La Province évalue ses dispositifs au regard de la question de l’égalité entre les femmes et les hommes

« Une Province dans laquelle les femmes et les hommes ont les mêmes chances ». Il s’agit de l’un des engagements de la collectivité dont la portée sociétale est si fondamentale, qu’il fait partie des priorités de son plan stratégique Vision Sud. Cet engagement implique d’évaluer ses dispositifs et politiques publiques sous le prisme du genre. C’est dans cette dynamique, que Gil Brial, le deuxième vice-président de la province Sud a tenu à encourager les deux directions provinciales pilotes qui vont entamer ce travail de collecte de données pour cet objectif d’évaluation.


Réunis pour la première fois dans le cadre de cette démarche par le Centre d’Information – Droits des Femmes et Égalité (CIDFE), les référents des directions provinciales de l’Emploi et du Logement (DEL), et ceux de la Culture, de la Jeunesse et des sports (DCJS) ont été avisés de la démarche méthodologique dans le cadre de la mission qui leur est confiée. À savoir mettre en œuvre des indicateurs d’évaluation des dispositifs et politiques publiques de la province Sud au regard de la question de l’égalité entre les femmes et les hommes.

Une démarche qui émane de la volonté de l’exécutif provincial. « Nous sommes dans une démarche qui consiste à promouvoir la femme dans la société calédonienne dans tous les aspects, et notamment dans le monde économique et sportif », a déclaré Gil Brial, le deuxième président. Et nous ne pouvons pas dire que nous voulons une politique en faveur de l’égalité femmes/hommes et ne pas évaluer ce que nous faisons à ce niveau. » Justifiant cet engagement, il poursuit : « Il existe un grand nombre d’aides mises en place par la province Sud. Il serait intéressant d’analyser la proportion de demandes de dossiers sollicités par des femmes et aussi des hommes, avec le nombre réel de ces dossiers qui aboutissent. Et ensuite de voir s’il y a un delta entre ces deux données. S’il y a une différence, alors il faudra comprendre pourquoi. »

Il existe trois types de dispositifs provinciaux identifiés explique Joane Païdi, responsable du CIDFE : « Les dispositifs sexo-spécifiques qui répondent aux besoins des femmes ou des hommes, des dispositifs qui s’adressent aux femmes plus précisément ou à leurs problématiques, et enfin des dispositifs généraux ouverts à tous. La question est de savoir comment au travers de ces dispositifs la Province impacte ses administrés. »
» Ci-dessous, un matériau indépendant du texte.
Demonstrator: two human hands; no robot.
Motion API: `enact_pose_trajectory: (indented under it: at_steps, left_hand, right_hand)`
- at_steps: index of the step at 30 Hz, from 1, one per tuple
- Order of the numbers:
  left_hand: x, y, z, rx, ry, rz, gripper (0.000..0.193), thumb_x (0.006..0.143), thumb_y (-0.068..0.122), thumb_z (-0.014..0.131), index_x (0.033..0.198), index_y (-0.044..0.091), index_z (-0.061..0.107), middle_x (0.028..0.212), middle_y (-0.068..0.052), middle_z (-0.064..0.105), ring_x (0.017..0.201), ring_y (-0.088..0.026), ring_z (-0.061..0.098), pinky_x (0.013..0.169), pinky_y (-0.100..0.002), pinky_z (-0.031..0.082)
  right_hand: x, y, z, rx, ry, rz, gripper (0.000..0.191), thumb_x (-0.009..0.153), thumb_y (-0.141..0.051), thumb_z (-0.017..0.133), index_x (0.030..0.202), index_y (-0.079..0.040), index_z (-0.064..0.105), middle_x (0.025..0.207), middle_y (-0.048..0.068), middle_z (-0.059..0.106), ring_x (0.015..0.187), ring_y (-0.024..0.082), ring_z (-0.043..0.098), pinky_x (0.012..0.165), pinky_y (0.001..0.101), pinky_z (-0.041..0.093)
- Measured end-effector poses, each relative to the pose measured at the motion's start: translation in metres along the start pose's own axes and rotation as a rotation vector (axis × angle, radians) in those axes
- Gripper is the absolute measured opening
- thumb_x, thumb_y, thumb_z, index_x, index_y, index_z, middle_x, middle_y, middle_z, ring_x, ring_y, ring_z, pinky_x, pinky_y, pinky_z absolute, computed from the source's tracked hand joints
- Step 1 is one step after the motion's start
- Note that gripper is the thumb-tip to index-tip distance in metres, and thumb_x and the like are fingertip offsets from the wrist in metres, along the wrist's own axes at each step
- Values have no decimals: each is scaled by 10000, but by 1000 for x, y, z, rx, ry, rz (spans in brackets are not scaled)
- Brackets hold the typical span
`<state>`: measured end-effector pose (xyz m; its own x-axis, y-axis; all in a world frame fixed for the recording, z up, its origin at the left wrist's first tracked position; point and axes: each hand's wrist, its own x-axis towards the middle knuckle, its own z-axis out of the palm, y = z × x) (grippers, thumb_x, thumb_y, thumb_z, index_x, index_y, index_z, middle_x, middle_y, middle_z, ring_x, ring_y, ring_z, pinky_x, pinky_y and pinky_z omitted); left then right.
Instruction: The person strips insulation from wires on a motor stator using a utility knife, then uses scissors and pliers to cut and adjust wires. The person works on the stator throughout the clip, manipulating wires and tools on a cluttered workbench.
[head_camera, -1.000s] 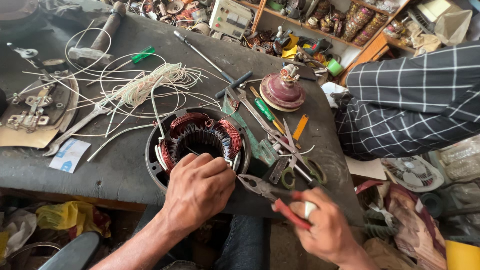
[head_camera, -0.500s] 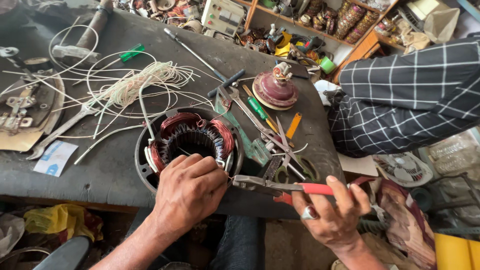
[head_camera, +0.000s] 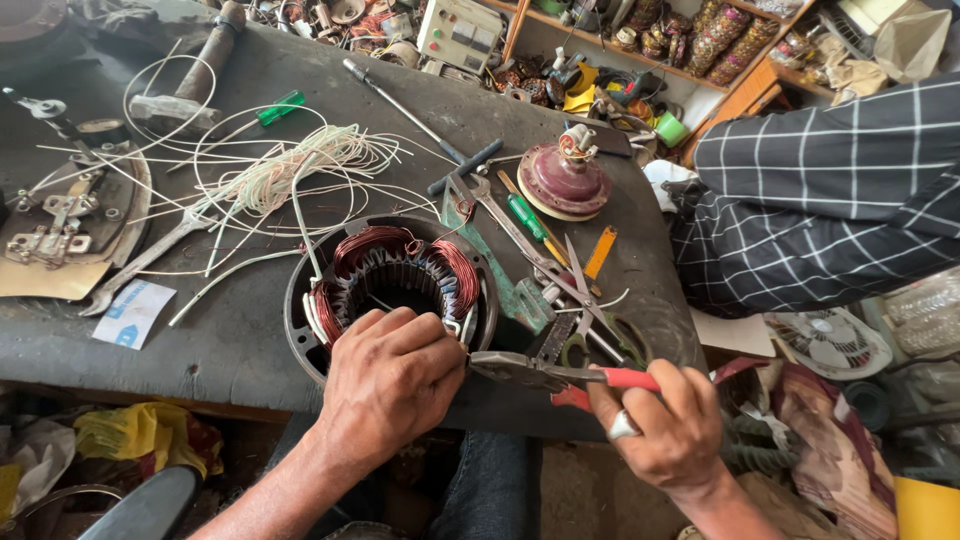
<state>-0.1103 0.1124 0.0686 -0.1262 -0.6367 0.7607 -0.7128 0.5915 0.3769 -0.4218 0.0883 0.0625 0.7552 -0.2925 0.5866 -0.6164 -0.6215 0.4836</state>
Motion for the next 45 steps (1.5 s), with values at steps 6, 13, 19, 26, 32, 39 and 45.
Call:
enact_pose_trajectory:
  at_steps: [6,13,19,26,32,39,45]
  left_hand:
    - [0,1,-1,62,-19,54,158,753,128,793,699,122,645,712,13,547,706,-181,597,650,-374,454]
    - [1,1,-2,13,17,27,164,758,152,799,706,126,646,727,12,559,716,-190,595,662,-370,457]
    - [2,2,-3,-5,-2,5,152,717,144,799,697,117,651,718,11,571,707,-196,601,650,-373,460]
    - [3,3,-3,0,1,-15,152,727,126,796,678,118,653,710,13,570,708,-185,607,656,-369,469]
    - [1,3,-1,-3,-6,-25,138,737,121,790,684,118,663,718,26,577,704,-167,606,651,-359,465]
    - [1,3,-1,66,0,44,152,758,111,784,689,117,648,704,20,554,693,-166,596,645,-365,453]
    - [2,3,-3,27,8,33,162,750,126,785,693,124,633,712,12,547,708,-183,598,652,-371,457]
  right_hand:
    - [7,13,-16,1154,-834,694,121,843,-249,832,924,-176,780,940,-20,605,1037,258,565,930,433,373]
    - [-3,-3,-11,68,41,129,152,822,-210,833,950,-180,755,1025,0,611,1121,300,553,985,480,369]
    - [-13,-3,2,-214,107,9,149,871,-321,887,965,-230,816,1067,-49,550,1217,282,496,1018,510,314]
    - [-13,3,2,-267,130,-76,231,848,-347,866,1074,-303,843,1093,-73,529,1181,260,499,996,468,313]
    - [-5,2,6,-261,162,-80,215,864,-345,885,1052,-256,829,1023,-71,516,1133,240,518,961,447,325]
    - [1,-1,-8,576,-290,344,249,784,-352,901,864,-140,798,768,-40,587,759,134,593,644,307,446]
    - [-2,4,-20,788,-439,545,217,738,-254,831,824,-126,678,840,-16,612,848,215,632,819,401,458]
Gil Brial et l’équipe du CIDFE.

Définir les indicateurs d’évaluation afin de favoriser l’égalité entre les femmes et les hommes

Les deux directions pilotes sont accompagnées dans ce travail de collecte de données par deux professionnelles du développement durable et de la transformation des organisations, mandatées par le CIDFE : Bibiana Jurado et Marie-Françoise Pierre. « L’idée est d’accompagner dans la transition vers un modèle de société plus durable et inclusif. Ainsi, pendant plusieurs mois, nous allons travailler en séquences individuelles avec les référents égalités de chacune des directions », explique Bibiana Jurado. Pour cela, les deux consultantes proposent une méthodologie basée sur l’accompagnement/challenge. Elle poursuit : « Notre contribution dans cet objectif de transformation est d’accompagner les personnes référentes pour les aider à identifier les indicateurs nécessaires afin d’évaluer les dispositifs et politiques publiques de la province Sud. »

Plusieurs ateliers en individuel et collectif seront ainsi planifiés à partir du mois d’avril et s’échelonneront jusqu’au mois de septembre où aura lieu la restitution des indicateurs des deux directions. « Notre rôle, c’est vraiment de susciter l’émulation, encourager et donner des outils nécessaires pour que la Province puisse définir comment elle agit pour les femmes. Ceci afin de favoriser l’égalité entre les femmes et les hommes », ajoute Marie-Françoise Pierre.

« Avec cette évaluation sous le prisme du genre, l’idée est de savoir d’où l’on part pour ensuite réfléchir à la manière dont nous pouvons prioriser nos actions et peut-être mettre en place d’autres dispositifs. Évaluer donc pour se réajuster si besoin est », conclut Joane Païdi.

Bibiana Jurado et Marie-Françoise Pierre.